We protest that no government is sound which pretends to secure the highest welfare to its people yet pays no heed to what half its people want.

We protest that no government is logical which elevates half its people regardless of qualifications to sovereignty and condemns the other half to political subjection.

To you, favored voters of the Empire State, on this the one hundred and thirty-ninth anniversary of the proclamation of our immortal American principles, we appeal in the name of their truth, soundness, and logic, for the right of consent to the laws we are compelled to obey.

We appeal in the name of our foremothers who, side by side with our forefathers, and with equal courage, faced death on the ocean, and death in the wilderness, to carve new homes for the oppressed of the old world.

We appeal in the name of those women who unmurmuring bore the hardships of colonial life, who kept their high courage despite the wild beast and the savage lurking ever near their door, and planted the noble American ideal deep in the hearts of their children.

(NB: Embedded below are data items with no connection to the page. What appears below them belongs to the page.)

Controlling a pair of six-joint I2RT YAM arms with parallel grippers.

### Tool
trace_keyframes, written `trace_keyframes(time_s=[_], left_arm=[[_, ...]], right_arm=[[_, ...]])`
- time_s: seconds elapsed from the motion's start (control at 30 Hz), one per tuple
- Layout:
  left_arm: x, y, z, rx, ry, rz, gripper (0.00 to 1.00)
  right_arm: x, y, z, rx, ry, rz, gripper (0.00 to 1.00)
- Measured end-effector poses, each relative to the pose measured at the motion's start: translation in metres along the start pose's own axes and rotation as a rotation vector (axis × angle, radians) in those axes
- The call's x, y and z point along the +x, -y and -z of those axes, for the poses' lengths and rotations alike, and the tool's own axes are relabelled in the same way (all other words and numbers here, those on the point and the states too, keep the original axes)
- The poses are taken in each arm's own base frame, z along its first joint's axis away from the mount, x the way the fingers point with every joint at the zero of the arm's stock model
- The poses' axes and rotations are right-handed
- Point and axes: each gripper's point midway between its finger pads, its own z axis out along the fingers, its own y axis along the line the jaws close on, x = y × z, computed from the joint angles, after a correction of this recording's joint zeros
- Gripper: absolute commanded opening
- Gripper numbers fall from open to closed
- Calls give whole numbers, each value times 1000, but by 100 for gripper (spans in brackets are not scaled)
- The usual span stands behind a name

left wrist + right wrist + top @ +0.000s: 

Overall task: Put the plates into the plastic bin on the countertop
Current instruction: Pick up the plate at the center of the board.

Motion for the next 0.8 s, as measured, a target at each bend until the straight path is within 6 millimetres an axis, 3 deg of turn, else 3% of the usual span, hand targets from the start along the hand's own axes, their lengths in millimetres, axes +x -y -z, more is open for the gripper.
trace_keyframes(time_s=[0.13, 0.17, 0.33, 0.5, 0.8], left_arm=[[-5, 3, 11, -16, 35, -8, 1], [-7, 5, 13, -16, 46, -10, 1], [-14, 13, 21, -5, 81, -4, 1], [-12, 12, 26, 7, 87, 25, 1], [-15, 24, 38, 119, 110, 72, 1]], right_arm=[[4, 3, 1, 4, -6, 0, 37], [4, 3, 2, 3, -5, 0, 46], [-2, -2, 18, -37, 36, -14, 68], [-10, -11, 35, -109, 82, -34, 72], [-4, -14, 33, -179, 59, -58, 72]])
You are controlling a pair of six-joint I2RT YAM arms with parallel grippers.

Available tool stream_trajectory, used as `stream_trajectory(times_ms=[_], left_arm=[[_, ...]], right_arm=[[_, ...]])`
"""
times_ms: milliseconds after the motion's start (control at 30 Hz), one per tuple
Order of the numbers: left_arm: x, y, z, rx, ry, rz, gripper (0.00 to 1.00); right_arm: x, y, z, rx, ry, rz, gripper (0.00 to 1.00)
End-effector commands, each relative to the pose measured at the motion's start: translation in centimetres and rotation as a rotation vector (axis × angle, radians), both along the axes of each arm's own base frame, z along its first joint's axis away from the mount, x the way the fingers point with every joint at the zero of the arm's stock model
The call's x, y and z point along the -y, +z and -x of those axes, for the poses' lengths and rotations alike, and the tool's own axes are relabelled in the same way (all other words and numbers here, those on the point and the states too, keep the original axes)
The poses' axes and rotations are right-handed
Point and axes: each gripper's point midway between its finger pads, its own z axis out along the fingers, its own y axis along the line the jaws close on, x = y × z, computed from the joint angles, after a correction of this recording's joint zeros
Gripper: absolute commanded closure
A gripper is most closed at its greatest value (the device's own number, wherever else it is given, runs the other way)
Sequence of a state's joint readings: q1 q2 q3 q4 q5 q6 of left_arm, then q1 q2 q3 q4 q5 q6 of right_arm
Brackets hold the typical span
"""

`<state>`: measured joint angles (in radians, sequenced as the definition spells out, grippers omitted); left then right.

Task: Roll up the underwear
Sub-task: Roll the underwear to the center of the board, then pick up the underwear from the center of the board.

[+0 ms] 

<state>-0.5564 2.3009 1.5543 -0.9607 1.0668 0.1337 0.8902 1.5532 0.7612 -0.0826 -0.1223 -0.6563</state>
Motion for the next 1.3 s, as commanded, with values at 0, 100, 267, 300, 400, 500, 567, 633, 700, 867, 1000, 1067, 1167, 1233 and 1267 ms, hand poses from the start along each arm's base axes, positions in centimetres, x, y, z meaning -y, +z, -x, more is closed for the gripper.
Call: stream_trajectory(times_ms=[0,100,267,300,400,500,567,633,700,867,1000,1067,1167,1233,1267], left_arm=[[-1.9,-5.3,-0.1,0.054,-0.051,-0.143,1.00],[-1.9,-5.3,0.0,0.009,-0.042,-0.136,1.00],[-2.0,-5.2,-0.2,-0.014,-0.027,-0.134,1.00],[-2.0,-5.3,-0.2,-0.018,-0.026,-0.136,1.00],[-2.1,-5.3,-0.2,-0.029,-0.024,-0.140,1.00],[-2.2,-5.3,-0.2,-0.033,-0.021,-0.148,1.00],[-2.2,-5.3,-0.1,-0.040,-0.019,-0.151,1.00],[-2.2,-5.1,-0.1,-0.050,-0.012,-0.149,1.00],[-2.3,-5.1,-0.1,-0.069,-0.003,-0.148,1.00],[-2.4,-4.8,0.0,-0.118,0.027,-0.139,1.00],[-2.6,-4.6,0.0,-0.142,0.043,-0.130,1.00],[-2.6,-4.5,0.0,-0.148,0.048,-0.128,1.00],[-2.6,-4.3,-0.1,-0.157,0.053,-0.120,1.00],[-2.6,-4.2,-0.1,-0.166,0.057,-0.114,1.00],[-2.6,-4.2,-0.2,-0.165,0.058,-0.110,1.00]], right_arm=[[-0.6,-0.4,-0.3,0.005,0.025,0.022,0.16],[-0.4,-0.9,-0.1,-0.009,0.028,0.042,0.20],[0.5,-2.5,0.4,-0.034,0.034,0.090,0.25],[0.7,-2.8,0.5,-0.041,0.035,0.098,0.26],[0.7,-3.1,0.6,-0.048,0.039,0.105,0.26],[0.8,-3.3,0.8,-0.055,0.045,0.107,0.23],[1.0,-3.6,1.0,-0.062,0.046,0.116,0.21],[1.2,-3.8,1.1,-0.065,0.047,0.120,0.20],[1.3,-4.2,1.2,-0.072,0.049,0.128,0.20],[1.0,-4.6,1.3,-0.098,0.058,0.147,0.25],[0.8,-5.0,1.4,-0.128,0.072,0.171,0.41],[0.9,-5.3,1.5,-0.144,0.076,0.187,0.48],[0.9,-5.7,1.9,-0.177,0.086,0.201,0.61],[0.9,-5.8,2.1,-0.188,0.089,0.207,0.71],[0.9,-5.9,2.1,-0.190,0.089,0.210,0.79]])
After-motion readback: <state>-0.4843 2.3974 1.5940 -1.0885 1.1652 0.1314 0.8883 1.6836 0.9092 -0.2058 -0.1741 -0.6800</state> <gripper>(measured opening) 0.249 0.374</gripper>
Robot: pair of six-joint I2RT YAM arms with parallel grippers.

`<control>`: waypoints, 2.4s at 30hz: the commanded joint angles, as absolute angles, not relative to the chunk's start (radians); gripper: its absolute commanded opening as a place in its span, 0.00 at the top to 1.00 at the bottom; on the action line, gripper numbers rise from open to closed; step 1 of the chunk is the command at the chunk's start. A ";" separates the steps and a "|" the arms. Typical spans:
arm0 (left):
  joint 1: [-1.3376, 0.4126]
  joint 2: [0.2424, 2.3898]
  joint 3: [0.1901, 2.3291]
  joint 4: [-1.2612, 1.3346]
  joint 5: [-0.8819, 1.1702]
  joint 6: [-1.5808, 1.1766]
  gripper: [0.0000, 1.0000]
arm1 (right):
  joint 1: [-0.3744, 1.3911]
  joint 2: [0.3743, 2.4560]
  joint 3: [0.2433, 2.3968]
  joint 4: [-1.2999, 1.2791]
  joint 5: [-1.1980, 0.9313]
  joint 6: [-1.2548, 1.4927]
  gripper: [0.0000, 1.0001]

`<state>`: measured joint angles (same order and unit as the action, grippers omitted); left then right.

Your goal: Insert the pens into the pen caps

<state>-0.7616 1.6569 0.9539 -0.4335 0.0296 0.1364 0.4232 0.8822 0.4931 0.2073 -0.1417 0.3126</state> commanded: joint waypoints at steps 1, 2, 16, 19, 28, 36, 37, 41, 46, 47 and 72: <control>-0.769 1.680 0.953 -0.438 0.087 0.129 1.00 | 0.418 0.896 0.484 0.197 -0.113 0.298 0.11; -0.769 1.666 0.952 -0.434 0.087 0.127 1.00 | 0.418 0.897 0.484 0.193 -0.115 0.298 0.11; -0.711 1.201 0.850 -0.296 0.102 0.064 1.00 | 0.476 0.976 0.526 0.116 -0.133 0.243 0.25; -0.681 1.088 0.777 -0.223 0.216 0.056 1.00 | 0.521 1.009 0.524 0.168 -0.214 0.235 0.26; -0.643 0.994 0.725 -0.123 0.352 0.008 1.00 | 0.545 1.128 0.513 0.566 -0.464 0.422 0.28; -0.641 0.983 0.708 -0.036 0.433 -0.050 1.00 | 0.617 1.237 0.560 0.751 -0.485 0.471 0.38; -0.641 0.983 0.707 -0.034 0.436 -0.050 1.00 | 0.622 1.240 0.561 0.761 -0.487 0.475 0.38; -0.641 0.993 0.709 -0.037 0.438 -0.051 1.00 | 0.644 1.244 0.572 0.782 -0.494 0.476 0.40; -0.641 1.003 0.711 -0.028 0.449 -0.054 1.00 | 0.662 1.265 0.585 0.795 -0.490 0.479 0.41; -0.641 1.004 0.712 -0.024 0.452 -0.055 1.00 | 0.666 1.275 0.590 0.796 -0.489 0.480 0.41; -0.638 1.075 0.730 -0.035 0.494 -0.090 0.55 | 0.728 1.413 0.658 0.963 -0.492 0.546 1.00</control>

We appeal in the name in the name of those women of revolutionary days who kept the fire of freedom burning in their breasts, who fed, clothed, nursed, and inspired the men who won liberty for our country, who even fought side by side with them; in the name of the women who in the dark hour of civil strife were loyal to the nation and with their great leaders put aside their work for enfranchisement to labor for the soldiers and thus forming the nucleus of that great band of noble workers the Red Cross, who carry the blessing of America's brotherly love wherever there is suffering.

And, lastly, in the name of the women of today who now that you men with your machines have taken the work out of our homes have been forced to follow that work into your factories, yet have no voice in the regulation of the conditions under which they work; in the name of the 1,000,000 women dedicated in clubs that are working for the uplift of humanity; in the name of the mothers who must send their children out into a world over which they have no control, we appeal to you.

Justice gave you the vote. In the name of that same great virtue, we ask you to give it to us.